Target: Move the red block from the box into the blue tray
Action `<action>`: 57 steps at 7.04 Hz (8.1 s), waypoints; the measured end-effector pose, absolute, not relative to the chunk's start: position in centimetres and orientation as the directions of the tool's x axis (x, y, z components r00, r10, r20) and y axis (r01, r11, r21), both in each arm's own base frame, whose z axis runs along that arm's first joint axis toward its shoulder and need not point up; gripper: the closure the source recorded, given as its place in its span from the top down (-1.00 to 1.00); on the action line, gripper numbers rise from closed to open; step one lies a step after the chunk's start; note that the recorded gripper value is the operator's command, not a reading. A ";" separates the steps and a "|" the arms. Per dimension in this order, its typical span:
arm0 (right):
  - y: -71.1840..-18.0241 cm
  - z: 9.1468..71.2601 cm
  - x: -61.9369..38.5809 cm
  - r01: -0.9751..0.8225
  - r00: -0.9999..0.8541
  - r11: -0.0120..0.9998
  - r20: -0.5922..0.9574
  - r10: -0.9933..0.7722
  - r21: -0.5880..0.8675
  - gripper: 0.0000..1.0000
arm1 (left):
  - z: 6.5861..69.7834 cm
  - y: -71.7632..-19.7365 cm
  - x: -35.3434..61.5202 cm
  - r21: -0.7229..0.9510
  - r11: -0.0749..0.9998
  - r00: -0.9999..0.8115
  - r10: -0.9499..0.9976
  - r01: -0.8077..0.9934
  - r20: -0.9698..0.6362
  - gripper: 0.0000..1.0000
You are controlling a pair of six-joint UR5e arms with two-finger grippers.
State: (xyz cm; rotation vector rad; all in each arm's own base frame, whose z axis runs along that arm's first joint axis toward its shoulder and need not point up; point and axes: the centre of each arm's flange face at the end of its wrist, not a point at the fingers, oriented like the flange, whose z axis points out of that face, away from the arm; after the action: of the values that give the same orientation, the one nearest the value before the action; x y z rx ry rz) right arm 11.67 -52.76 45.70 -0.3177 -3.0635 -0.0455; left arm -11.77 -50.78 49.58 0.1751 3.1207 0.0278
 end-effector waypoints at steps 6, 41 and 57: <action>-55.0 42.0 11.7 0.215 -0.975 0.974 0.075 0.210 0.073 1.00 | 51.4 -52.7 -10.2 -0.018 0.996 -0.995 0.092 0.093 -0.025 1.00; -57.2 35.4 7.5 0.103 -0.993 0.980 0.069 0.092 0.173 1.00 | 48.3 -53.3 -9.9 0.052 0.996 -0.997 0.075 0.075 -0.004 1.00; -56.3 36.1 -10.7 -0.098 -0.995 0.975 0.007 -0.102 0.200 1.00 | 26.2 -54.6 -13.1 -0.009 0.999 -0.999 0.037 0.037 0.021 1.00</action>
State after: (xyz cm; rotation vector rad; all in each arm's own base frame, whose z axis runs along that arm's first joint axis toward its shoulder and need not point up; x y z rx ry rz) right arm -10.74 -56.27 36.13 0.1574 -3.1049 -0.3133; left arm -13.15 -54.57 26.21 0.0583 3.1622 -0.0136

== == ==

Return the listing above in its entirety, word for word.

#### Finished exercise
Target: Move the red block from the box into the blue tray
Action `<action>`: 57 steps at 7.04 Hz (8.1 s), waypoints; the measured end-effector pose, absolute, not relative to the chunk's start: position in centimetres and orientation as the directions of the tool's x axis (x, y, z components r00, r10, r20) and y axis (r01, r11, r21), both in each arm's own base frame, whose z axis runs along that arm's first joint axis toward its shoulder and need not point up; gripper: the closure the source recorded, given as its place in its span from the top down (-1.00 to 1.00); on the action line, gripper numbers rise from closed to open; step one lies a step after the chunk's start; note that the recorded gripper value is the operator's command, not a reading. A ";" separates the steps and a "|" the arms. Per dimension in this order, its typical span:
arm0 (right):
  - y: -71.1840..-18.0241 cm
  - z: 9.1468..71.2601 cm
  - x: -61.9369..38.5809 cm
  - r01: -0.9751..0.8225
  - r00: -0.9999..0.8541
  - r11: -0.0120..0.9998
  - r20: -0.5922..0.9574
  - r10: -0.9933..0.7722
  - r21: -0.5880..0.8675
  - gripper: 0.0000..1.0000
arm1 (left):
  - z: 6.5861..69.7834 cm
  - y: -71.7632..-19.7365 cm
  - x: -35.3434..61.5202 cm
  - r21: -0.7229..0.9510
  - r11: -0.0749..0.9998
  - r00: -0.9999..0.8115
  - r10: -0.9499..0.9976
  - r01: -0.8077..0.9934
  - r20: -0.9698..0.6362
  - gripper: 0.0000..1.0000
You are controlling a pair of six-joint UR5e arms with two-finger grippers.
State: (xyz cm; rotation vector rad; all in each arm's own base frame, whose z axis runs along that arm's first joint axis toward its shoulder and need not point up; point and axes: the centre of each arm's flange face at the end of its wrist, not a point at the fingers, oriented like the flange, whose z axis points out of that face, away from the arm; after the action: of the values that give the same orientation, the one nearest the value before the action; x y z rx ry rz) right arm 11.67 -52.76 45.70 -0.3177 -3.0635 -0.0455; left arm -11.77 -50.78 49.58 0.1751 3.1207 0.0278
 end-effector waypoints at steps 6, 41 and 57: <action>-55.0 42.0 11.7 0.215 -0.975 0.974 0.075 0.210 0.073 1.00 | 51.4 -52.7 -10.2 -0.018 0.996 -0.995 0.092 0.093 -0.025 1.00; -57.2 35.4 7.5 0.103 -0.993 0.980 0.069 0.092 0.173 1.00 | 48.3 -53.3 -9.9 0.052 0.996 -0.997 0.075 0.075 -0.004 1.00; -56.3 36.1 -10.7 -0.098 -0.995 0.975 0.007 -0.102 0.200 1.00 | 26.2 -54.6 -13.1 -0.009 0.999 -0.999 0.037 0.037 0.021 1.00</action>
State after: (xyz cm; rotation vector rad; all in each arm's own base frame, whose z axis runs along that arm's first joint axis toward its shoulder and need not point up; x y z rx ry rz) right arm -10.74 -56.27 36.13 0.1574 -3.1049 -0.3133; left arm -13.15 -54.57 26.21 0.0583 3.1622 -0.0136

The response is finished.